▶ **Task prompt**: Start at the first line of the material below and retype each line through the one containing "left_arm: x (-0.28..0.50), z", exactly.

▶ **Supplied records**:
========================

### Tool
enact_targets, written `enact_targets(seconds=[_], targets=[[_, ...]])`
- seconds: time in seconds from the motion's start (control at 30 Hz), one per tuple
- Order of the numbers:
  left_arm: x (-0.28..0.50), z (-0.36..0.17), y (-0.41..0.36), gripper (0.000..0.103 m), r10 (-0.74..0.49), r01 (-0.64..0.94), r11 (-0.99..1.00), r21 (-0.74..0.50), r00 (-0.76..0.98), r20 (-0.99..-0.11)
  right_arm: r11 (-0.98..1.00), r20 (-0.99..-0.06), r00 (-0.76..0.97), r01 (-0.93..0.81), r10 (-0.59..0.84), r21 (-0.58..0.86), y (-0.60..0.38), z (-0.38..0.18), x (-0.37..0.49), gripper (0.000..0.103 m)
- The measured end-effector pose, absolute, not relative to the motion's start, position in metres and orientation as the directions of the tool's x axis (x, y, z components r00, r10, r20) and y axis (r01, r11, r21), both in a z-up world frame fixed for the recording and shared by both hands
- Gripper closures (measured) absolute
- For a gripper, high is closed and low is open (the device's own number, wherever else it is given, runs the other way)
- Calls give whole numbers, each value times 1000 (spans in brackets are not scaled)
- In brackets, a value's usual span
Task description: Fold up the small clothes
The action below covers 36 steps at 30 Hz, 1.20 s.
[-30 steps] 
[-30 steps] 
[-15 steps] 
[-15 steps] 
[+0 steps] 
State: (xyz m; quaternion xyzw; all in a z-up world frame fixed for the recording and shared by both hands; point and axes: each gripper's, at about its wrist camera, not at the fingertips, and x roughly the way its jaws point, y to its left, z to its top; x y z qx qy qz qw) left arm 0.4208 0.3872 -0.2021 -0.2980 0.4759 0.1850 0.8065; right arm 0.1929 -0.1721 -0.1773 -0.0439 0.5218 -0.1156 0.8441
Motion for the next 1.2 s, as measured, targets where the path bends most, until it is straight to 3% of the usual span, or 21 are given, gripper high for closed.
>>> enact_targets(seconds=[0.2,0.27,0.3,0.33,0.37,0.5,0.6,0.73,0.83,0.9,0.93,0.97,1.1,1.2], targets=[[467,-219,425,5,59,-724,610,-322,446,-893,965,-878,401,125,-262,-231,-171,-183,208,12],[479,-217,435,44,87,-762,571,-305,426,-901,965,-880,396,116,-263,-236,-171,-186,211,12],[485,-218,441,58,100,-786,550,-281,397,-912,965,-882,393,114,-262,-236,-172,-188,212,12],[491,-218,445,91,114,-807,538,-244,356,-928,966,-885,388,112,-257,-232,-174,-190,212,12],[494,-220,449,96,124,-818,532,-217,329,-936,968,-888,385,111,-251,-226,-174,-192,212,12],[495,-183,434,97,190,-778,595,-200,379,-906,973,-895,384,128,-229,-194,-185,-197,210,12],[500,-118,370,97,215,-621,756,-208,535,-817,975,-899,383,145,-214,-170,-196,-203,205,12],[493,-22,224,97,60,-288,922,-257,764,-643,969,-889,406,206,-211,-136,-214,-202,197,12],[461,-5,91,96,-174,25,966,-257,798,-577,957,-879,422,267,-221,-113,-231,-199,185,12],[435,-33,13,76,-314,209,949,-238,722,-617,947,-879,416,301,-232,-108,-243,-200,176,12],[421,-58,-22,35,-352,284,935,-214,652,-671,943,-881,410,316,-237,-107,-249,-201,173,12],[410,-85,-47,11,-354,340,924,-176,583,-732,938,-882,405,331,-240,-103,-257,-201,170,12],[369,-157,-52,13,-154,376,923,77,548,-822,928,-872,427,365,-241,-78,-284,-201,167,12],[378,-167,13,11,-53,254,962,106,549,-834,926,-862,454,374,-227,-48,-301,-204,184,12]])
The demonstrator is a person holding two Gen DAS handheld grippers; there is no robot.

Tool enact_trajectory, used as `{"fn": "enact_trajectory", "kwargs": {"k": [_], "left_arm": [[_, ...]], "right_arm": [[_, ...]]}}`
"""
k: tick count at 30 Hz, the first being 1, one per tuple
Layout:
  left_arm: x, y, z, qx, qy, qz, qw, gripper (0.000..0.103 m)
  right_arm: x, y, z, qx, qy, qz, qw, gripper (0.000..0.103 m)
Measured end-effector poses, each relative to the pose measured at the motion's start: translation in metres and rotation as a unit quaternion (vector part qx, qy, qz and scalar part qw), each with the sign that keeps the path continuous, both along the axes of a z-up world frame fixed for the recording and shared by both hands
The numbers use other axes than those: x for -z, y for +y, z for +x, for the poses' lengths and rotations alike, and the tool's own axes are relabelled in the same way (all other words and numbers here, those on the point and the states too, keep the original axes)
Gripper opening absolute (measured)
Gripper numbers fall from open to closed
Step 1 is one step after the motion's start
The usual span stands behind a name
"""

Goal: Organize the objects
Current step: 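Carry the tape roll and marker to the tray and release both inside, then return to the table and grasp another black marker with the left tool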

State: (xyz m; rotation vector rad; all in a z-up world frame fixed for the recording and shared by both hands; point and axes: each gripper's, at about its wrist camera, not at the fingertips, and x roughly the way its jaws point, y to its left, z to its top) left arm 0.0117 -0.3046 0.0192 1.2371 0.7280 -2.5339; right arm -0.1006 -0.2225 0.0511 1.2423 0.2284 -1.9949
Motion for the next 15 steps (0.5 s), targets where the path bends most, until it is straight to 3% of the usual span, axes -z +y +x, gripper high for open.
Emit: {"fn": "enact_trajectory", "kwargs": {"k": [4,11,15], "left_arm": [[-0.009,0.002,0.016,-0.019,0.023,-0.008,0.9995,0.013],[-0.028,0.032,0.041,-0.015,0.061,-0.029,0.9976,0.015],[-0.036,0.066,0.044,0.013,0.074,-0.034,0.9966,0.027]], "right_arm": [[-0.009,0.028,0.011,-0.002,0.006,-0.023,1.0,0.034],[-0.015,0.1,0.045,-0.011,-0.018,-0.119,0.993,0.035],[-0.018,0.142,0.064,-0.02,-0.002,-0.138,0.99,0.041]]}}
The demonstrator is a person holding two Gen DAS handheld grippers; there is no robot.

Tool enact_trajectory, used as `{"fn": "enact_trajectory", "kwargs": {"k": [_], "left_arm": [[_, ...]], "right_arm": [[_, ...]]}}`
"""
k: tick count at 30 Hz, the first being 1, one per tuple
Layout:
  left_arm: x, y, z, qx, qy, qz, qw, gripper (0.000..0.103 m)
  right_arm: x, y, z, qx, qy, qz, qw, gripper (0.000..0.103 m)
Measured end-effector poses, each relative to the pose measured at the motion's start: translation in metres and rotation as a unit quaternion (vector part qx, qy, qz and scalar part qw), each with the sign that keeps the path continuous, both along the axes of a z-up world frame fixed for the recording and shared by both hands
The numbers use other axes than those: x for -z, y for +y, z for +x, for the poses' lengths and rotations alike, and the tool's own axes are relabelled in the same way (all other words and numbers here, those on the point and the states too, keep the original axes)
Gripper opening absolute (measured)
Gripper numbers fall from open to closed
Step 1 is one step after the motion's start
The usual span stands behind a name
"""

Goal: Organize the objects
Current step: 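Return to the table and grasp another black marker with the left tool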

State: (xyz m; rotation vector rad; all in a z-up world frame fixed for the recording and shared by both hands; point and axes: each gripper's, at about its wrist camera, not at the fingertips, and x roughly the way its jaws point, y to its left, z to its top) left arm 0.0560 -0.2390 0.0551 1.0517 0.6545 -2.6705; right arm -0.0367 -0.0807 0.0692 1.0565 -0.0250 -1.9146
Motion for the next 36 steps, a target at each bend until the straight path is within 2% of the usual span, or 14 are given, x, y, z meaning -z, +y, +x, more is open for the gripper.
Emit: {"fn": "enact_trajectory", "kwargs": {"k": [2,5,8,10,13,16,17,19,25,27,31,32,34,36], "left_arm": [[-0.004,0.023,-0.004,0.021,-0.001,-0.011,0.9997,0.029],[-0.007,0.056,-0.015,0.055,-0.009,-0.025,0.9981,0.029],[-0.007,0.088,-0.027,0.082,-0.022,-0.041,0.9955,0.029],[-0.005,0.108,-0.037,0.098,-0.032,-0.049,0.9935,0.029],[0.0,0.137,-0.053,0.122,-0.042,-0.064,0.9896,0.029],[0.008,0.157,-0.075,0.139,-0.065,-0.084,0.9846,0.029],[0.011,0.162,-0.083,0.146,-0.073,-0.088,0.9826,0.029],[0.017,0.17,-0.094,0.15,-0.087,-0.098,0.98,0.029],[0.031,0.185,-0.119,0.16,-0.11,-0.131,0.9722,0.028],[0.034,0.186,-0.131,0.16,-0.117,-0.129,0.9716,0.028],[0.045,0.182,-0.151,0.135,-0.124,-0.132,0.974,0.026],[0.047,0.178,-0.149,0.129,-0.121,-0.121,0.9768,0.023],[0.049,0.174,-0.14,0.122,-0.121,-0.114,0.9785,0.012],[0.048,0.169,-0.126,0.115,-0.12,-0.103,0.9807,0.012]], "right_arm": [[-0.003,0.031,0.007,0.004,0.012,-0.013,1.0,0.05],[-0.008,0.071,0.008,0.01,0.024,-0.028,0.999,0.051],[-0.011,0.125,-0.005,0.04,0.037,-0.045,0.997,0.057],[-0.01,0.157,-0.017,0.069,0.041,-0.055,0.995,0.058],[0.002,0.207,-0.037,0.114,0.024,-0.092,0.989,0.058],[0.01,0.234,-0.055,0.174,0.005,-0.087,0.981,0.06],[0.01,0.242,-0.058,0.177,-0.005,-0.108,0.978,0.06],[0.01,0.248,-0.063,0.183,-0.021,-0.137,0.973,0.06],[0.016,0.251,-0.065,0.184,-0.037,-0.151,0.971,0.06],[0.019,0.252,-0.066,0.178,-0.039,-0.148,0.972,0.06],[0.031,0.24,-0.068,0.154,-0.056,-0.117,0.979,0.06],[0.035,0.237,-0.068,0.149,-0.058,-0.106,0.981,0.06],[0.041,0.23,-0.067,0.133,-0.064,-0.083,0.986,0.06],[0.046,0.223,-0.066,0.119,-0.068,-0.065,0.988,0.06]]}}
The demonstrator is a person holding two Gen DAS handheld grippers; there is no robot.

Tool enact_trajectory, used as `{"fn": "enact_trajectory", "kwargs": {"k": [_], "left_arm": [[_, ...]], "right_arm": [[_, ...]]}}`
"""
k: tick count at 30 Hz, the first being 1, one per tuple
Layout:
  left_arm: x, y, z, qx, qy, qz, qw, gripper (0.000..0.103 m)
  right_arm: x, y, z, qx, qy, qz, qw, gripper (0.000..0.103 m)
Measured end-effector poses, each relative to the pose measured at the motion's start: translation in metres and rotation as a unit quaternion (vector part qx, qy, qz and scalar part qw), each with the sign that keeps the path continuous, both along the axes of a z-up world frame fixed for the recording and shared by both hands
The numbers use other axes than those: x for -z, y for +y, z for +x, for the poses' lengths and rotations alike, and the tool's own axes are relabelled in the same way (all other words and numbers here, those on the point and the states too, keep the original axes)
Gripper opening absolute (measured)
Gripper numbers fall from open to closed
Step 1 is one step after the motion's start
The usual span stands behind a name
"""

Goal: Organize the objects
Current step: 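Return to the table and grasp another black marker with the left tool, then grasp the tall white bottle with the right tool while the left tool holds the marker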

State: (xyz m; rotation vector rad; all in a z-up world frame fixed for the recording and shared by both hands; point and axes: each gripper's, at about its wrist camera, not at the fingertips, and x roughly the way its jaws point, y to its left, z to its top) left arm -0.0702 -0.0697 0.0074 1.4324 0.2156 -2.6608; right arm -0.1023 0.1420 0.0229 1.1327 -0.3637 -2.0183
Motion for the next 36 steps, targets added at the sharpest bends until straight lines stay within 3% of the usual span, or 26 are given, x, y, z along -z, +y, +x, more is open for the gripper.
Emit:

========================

▶ **Response to the exercise**:
### Tool
enact_targets, written `enact_targets(seconds=[_], targets=[[_, ...]])`
- seconds: time in seconds from the motion's start (control at 30 Hz), one per tuple
- Order of the numbers:
  left_arm: x (-0.28..0.50), z (-0.36..0.17), y (-0.41..0.36), gripper (0.000..0.103 m), r10 (-0.74..0.49), r01 (-0.64..0.94), r11 (-0.99..1.00), r21 (-0.74..0.50), r00 (-0.76..0.98), r20 (-0.99..-0.11)

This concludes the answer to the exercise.